570 In my opinion, it is highly improbable that Ms Wilson independently produced, within a short space of time, without any specific genesis, identified lineage or demonstrated workup, a house plan incorporating an alfresco quadrant strongly resembling that of the distinctive and successful Barrett works (the creation of which, on unchallenged evidence, involved a prolonged and laborious design process).
571 I therefore conclude that Ms Wilson had access, either direct or indirect, to the Barrett works through one or more of the opportunities presented by the corporate context and activities described above, and did in fact make use of or copy them to produce the Grange 291, which therefore infringed Barrett's copyright in the Barrett works.
572 Barrett invited me to find that Ms Wilson may have made unconscious use of the Barrett works, while Dennis asserted that I should find that she copied them deliberately or not at all.
573 The authorities recognise the possibility of unconscious copying: Francis Day & Hunter Ltd v Bron [1963] Ch 587; Clarendon Homes at [24]. Infringement of copyright does not require deliberate copying or a consciousness of wrongdoing. I have expressed an unfavourable view of Ms Wilson's testimony and there is, due to her absolute inability to recall designing the Grange plans, a vacuum in the evidence on her accompanying state of mind. The cases recognise that the subconscious copying of architectural plans is likely to be unusual. In the circumstances, I consider it improbable that Ms Wilson's use of the Barrett works was unconscious.
574 It follows that, as the Grange 322 and Thornton 310 were created largely by Mr Rowley through adapting the Grange 291, and given the strong visual similarity of their alfresco quadrants (from which the addition of a projecting sala in the Grange 322 did not, in my opinion, fundamentally detract), the Grange 322 and Thornton 310 were likewise derived from the Barrett works rather than independently created, and thus infringed Barrett's copyright.
575 It was established that Mr Rowley, in contrast to Ms Wilson, prior to designing the relevant Dennis works, had direct access to a Grange draft and the Metricon Tyrell by late April 2003, in addition to the many other opportunities for access to the Barrett works, whether in display sites or by other more indirect means available in the corporate and industry milieu described above.
576 In my opinion, for the reasons set out above, Mr Rowley was not a credible witness. His evidence generally was unreliable and inconsistent. In particular, his explanation of his creation of the Esperance, from which the Flinders series of house plans was derived, was not plausible.
577 The Lexton B3, which Mr Rowley identified as the genesis of the Esperance (from which the Flinders series of houses was derived), did not have an alfresco quadrant.

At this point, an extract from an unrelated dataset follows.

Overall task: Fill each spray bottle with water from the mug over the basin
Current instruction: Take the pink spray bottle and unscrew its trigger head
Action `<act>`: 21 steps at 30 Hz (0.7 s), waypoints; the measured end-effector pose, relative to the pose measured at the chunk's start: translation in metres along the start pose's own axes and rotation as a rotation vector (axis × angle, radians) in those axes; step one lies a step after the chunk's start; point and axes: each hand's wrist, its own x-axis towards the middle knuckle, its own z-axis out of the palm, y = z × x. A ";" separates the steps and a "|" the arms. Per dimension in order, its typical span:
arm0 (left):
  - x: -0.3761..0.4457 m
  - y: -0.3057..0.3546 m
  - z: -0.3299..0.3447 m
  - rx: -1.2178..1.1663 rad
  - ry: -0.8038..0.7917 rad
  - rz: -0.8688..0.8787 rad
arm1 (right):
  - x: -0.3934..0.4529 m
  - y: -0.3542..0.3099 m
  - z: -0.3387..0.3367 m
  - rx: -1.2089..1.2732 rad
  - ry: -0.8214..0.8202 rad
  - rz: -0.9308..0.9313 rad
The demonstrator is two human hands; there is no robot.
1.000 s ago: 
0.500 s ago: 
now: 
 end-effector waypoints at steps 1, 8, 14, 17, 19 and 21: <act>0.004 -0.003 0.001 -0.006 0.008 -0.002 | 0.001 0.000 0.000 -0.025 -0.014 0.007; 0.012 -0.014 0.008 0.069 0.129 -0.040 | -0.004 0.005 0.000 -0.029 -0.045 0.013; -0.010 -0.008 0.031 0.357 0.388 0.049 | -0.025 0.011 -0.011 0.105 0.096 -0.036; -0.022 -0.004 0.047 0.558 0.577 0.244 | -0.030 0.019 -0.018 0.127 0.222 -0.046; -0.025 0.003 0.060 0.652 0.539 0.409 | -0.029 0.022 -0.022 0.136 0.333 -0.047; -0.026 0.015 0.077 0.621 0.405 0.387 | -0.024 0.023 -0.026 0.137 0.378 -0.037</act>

Although Mr Rowley maintained a design file, it contained only several concept sketches in relation to the creation of the Esperance. The sketch Mr Rowley identified as the very first sketch of the Esperance already included an alfresco quadrant, which Mr Rowley testified he had already worked out. Dr Cooke observed no evidence of tracing, and although Mr Rowley was familiar with the Lexton B3, Dr Cooke stated that tracing is common when a new plan is created by modifying an existing plan. There was nothing in the sketches to demonstrate either that the Lexton B3 was the starting point of the Esperance or how the Esperance sketches developed from the Lexton B3. Dr Cooke considered, and I accept, that that the Esperance was not derived from the Lexton B3, but was probably produced with reference to the Grange 291, as it shared the distinctive alfresco quadrant fundamentally similar to that of the Barrett works.
578 I therefore conclude that Mr Rowley made use of or copied the Barrett works, directly or indirectly, to produce the Esperance, Thornton 310 and Flinders plans.